An applicant or license holder must maintain a complete description of the health care services, nursing services, dietary services, and emergency physician services offered by the applicant or license holder.
The applicant or license holder must have written procedures for obtaining a medical intervention for a client, that are approved in writing by a physician who is licensed under chapter 147, advanced practice registered nurse who is licensed under chapter 148, or physician assistant who is licensed under chapter 147A, unless:
(1) the license holder does not provide a service under section 245G.21; and
(2) a medical intervention is referred to 911, the emergency telephone number, or the client's physician, advanced practice registered nurse, or physician assistant.
A license holder that maintains a supply of naloxone available for emergency treatment of opioid overdose must have a written standing order protocol by a physician who is licensed under chapter 147, advanced practice registered nurse who is licensed under chapter 148, or physician assistant who is licensed under chapter 147A, that permits the license holder to maintain a supply of naloxone on site. A license holder must require staff to undergo training in the specific mode of administration used at the program, which may include intranasal administration, intramuscular injection, or both.
The license holder must have access to and document the availability of a licensed mental health professional to provide diagnostic assessment and treatment planning assistance.
(a) A license holder must meet the requirements in this subdivision if a service provided includes the administration of medication.
(b) A staff member, other than a licensed practitioner or nurse, who is delegated by a licensed practitioner or a registered nurse the task of administration of medication or assisting with self-medication, must:
(1) successfully complete a medication administration training program for unlicensed personnel through an accredited Minnesota postsecondary educational institution. A staff member's completion of the course must be documented in writing and placed in the staff member's personnel file;
(2) be trained according to a formalized training program that is taught by a registered nurse and offered by the license holder. The training must include the process for administration of naloxone, if naloxone is kept on site. A staff member's completion of the training must be documented in writing and placed in the staff member's personnel records; or
(3) demonstrate to a registered nurse competency to perform the delegated activity. A registered nurse must be employed or contracted to develop the policies and procedures for administration of medication or assisting with self-administration of medication, or both.

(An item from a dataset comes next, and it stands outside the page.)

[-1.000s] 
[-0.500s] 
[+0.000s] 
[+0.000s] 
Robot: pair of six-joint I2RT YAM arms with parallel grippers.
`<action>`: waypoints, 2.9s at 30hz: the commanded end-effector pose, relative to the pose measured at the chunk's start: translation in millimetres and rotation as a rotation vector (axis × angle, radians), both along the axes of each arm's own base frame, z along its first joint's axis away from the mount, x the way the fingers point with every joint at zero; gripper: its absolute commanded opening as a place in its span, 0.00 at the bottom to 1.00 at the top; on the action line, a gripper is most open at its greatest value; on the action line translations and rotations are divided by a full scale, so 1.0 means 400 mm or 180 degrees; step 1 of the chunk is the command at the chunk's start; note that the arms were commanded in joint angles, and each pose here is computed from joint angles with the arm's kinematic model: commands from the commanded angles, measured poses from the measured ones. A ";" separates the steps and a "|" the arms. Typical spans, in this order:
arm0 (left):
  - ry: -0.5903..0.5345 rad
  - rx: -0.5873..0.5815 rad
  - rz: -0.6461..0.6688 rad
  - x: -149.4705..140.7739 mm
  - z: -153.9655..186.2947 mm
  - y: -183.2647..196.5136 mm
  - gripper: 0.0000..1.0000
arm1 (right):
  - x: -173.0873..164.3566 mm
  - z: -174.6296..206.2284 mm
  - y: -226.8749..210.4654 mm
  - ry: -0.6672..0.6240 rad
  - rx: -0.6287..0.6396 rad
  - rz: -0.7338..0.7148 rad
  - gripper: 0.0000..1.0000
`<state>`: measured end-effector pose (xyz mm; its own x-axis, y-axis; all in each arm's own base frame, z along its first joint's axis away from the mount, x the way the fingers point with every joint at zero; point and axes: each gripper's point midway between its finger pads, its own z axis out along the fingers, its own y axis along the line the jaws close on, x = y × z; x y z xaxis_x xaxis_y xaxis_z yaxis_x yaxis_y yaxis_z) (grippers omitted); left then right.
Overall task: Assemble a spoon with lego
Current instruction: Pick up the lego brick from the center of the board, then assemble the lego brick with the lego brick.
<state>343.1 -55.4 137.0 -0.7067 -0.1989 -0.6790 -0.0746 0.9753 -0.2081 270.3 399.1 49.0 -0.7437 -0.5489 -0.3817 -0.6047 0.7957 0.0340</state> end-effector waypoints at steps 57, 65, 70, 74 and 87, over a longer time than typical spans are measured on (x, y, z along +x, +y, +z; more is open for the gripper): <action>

(c) A registered nurse must provide supervision as defined in section 148.171, subdivision 23. The registered nurse's supervision must include, at a minimum, monthly on-site supervision or more often if warranted by a client's health needs. The policies and procedures must include:
(1) a provision that a delegation of administration of medication is limited to a method a staff member has been trained to administer and limited to:
(i) a medication that is administered orally, topically, or as a suppository, an eye drop, an ear drop, an inhalant, or an intranasal; and
(ii) an intramuscular injection of naloxone or epinephrine;
(2) a provision that each client's file must include documentation indicating whether staff must conduct the administration of medication or the client must self-administer medication, or both;
(3) a provision that a client may carry emergency medication such as nitroglycerin as instructed by the client's physician, advanced practice registered nurse, or physician assistant;
(4) a provision for the client to self-administer medication when a client is scheduled to be away from the facility;
(5) a provision that if a client self-administers medication when the client is present in the facility, the client must self-administer medication under the observation of a trained staff member;
(6) a provision that when a license holder serves a client who is a parent with a child, the parent may only administer medication to the child under a staff member's supervision;
(7) requirements for recording the client's use of medication, including staff signatures with date and time;
(8) guidelines for when to inform a nurse of problems with self-administration of medication, including a client's failure to administer, refusal of a medication, adverse reaction, or error; and
(9) procedures for acceptance, documentation, and implementation of a prescription, whether written, verbal, telephonic, or electronic.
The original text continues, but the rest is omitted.